Born in 1973, George Floyd Sr. and Larcenia “Cissy” Jones Floyd, one of five siblings. He was young when the family moved to Cuney Homes, a housing project in Third Ward, a historic black neighborhood in Houston.

She always had a close bond with her mother, as her younger brother Philonise Floyd testified during the trial. “He was a great mother boy,” she said. “She showed us how to treat our mother and respect our mother.”

“Perry,” as his family called him, made sure his siblings had school clothes and snacks, Philonise Floyd said. The brothers played alongside Nintendo video games Double drip and Tecmo ship. (George usually won.) The house was full of marks on the wall that measured its height, which would eventually reach more than six feet.

“He wanted to be taller all the time because he loved the sport,” Philonis said.

Floyd played basketball and football in high school and won a scholarship to attend a community college now known as South Florida State College. After two years, he went to Texas A&M University in Kingsville, but left without graduating to return to Houston.

He was arrested several times for drug and robbery between 1997 and 2005, As reported by the Associated Press. In 2007, he was charged with armed robbery, convicted two years later and sentenced to five years in prison.

When he was released, he took part in Resurrection Houston, with a new church located in his old neighborhood. He introduced the neighbors to the pastor, who tell Houston TV’s KHOU was “I did a lot of my ministry at Cuney Homes because George Floyd.”

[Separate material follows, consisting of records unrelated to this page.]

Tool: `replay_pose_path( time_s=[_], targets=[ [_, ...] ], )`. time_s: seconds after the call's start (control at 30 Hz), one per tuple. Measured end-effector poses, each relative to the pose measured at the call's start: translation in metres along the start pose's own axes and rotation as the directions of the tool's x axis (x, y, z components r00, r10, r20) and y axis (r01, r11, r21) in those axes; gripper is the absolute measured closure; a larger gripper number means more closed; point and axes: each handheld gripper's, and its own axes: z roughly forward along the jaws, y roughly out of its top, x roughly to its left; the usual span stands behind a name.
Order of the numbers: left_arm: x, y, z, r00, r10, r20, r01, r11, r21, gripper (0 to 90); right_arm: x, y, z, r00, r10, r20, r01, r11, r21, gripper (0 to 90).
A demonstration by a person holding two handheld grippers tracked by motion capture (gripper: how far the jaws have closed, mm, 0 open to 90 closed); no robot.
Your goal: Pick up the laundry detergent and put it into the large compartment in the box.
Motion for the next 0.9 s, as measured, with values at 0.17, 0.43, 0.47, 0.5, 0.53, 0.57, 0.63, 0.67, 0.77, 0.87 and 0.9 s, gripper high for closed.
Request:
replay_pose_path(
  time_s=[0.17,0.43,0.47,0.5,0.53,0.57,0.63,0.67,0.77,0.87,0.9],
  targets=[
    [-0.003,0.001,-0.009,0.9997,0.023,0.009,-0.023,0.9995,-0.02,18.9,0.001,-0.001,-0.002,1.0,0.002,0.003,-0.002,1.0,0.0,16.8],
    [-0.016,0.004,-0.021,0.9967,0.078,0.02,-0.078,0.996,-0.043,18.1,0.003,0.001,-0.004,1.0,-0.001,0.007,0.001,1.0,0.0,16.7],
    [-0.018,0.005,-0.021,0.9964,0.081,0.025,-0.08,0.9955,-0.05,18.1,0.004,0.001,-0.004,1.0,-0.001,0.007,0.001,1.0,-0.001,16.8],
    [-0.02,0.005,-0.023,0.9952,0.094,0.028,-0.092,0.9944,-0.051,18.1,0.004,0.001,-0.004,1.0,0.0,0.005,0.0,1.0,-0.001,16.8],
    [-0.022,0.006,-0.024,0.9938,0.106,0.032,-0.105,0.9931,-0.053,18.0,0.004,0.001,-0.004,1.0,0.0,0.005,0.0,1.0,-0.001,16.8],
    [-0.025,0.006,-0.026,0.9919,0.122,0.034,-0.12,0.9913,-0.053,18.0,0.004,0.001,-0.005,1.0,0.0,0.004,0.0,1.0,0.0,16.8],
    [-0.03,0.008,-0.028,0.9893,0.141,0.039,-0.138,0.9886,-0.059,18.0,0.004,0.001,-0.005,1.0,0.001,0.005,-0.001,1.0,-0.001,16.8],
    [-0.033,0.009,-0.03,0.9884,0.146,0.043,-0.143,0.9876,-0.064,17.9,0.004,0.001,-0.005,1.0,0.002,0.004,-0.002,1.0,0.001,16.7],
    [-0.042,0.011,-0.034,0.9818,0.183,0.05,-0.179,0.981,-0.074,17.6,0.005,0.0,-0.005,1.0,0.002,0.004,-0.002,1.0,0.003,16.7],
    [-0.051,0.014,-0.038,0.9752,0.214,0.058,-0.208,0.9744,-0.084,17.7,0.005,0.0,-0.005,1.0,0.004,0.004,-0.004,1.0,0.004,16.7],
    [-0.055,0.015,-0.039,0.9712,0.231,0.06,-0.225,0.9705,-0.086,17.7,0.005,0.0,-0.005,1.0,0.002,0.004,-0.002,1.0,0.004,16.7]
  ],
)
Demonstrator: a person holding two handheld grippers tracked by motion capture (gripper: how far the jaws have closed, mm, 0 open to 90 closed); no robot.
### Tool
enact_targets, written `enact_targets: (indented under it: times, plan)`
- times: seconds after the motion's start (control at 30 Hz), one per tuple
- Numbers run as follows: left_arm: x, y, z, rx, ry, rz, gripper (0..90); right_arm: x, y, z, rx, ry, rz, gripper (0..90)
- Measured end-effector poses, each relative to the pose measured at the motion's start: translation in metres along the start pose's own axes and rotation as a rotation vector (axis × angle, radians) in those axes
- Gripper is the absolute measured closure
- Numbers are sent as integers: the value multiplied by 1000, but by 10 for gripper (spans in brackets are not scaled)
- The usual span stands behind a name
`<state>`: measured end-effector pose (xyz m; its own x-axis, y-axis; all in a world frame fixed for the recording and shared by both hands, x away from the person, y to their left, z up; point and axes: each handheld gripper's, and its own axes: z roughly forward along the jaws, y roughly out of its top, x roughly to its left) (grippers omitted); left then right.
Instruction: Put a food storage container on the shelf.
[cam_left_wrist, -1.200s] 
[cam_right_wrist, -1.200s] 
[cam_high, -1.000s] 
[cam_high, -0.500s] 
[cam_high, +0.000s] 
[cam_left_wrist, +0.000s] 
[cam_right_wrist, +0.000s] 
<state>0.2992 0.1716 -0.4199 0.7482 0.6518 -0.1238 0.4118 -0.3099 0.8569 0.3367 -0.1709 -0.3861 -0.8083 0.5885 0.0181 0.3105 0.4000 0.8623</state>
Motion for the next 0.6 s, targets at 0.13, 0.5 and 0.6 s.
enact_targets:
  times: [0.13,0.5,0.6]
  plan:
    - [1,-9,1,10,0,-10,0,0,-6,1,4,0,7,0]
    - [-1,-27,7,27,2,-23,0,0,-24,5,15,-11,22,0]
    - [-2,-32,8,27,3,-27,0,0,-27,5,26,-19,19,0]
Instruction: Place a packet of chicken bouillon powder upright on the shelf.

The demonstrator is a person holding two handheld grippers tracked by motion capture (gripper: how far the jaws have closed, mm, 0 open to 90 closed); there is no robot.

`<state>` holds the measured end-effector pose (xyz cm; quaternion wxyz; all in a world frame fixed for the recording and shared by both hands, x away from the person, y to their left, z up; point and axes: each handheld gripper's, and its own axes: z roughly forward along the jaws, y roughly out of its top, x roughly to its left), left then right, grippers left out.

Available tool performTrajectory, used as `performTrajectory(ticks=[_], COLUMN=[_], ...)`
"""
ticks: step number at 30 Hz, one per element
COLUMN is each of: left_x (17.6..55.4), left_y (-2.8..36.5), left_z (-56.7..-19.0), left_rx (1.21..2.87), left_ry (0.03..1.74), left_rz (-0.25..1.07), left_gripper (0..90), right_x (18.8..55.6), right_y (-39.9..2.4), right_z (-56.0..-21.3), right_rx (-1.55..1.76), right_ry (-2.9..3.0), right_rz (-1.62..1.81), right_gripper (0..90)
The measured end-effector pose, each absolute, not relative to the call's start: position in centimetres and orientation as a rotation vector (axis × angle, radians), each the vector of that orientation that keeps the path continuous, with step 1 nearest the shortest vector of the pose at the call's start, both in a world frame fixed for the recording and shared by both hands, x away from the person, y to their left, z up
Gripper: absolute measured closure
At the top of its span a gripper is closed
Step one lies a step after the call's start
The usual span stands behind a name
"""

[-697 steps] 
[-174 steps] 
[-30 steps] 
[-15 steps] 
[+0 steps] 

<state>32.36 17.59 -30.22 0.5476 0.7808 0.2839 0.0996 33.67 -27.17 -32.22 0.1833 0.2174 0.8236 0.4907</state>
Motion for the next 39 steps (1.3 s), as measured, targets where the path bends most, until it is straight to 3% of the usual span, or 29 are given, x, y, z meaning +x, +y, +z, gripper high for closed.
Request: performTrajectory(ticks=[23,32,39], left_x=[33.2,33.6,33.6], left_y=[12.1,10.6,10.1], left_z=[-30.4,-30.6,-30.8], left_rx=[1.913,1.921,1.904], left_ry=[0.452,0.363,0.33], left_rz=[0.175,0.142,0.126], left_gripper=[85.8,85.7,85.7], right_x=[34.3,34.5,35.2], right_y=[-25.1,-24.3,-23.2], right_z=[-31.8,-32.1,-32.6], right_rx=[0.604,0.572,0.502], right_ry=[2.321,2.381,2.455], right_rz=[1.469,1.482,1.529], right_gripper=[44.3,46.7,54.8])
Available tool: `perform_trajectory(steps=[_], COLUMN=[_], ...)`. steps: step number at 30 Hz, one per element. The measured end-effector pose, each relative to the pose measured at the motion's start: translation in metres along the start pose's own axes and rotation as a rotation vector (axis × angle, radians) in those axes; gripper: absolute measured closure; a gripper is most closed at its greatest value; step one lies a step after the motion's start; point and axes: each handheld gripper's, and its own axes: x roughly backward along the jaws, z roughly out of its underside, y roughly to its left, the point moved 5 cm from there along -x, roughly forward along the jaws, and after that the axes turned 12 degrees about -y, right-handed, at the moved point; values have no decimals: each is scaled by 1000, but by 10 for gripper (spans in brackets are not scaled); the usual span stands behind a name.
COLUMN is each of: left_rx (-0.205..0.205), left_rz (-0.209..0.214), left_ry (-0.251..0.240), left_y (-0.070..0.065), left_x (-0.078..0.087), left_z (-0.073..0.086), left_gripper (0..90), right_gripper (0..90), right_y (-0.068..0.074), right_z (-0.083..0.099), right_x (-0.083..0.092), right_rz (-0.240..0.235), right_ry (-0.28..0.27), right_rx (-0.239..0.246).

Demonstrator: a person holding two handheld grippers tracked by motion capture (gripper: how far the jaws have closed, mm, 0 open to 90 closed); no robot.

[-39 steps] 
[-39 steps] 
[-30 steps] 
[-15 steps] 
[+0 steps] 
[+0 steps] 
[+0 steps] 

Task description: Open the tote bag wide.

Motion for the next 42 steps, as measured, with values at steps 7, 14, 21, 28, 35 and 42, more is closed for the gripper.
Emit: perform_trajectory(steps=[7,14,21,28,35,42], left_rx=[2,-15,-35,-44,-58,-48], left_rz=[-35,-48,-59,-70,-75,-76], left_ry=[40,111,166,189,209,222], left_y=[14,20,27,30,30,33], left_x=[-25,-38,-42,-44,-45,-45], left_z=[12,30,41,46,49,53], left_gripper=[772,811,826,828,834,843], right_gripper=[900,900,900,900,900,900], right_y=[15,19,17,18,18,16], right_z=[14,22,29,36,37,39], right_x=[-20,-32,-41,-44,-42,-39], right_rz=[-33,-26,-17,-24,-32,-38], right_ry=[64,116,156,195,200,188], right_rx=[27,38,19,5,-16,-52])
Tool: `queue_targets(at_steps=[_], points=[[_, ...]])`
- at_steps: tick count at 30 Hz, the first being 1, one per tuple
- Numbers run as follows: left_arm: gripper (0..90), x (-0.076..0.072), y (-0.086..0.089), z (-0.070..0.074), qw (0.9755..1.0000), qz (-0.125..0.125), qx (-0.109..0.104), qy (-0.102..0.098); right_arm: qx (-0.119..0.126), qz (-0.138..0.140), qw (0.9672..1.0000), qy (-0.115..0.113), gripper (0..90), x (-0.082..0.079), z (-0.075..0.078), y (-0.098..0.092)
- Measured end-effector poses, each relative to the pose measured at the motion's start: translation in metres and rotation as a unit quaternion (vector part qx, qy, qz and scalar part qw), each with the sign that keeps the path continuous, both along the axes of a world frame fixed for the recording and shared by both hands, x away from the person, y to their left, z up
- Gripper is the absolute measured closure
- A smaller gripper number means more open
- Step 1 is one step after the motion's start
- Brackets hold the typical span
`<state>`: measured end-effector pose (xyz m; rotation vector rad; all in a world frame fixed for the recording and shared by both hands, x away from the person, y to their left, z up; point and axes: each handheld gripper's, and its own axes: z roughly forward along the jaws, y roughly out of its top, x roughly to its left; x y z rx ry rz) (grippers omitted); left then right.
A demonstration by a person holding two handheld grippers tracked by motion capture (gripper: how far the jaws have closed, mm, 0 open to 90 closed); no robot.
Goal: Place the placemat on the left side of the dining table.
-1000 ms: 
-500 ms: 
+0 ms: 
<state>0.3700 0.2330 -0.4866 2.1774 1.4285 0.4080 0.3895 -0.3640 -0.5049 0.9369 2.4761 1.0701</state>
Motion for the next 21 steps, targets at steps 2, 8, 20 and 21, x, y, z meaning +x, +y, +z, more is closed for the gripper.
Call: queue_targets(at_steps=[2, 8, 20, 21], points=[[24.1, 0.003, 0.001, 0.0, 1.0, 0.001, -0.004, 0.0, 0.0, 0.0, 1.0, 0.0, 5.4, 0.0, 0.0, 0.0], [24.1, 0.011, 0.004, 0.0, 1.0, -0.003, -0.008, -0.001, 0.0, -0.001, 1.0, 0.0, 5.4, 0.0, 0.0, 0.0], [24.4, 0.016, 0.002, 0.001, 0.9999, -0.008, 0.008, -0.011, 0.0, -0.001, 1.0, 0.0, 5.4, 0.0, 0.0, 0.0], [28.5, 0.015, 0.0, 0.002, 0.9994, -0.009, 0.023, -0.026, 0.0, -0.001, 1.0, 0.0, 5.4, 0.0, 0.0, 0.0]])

Floyd moved to Minneapolis in 2014 looking for work to help his daughter, who was born a year earlier, and start a new home. She worked as a security guard in the Salvation Army, where a colleague Michelle Seals recalled that she was sweet. He later drove trucks and was a Conga Latin Bistro salesman, but lost his job when Covid-19 closed its bars and restaurants.

Mary Ginns, a friend of the institute, he told NPR last year Floyd once told him he was going to “change the world”.

“We know it,” he said. “You’ll be in the NBA. . . But God put something in Himself to see it in a different way. He probably didn’t know what he was saying then, but he did just that. It has changed this world. “

According to Abdullah, “George Floyden’s name will create a moment when the world opened up and used moments as moments to create change.”

It is an unanswered question of how much will change. Recently, protesters took to the streets again to protest the killings of Daunte Wright, Adam Toledo and Ma’Khia Bryant – three names among dozens of people killed by police across the country in the three weeks they have testified. President Joe Biden urges lawmakers to consider the George Floyd Justice in Policing Act, which would ban certain police restraint techniques and seek to improve police training.

Although Floyd is recognized as a symbol, it is important to remember his humanity, says Anthony Pinn, a professor of religion at Rice University in Houston. “This is, in part, the importance of the request,” he says. “To talk about his humanity, to remind him that it’s something more than what happened to him.”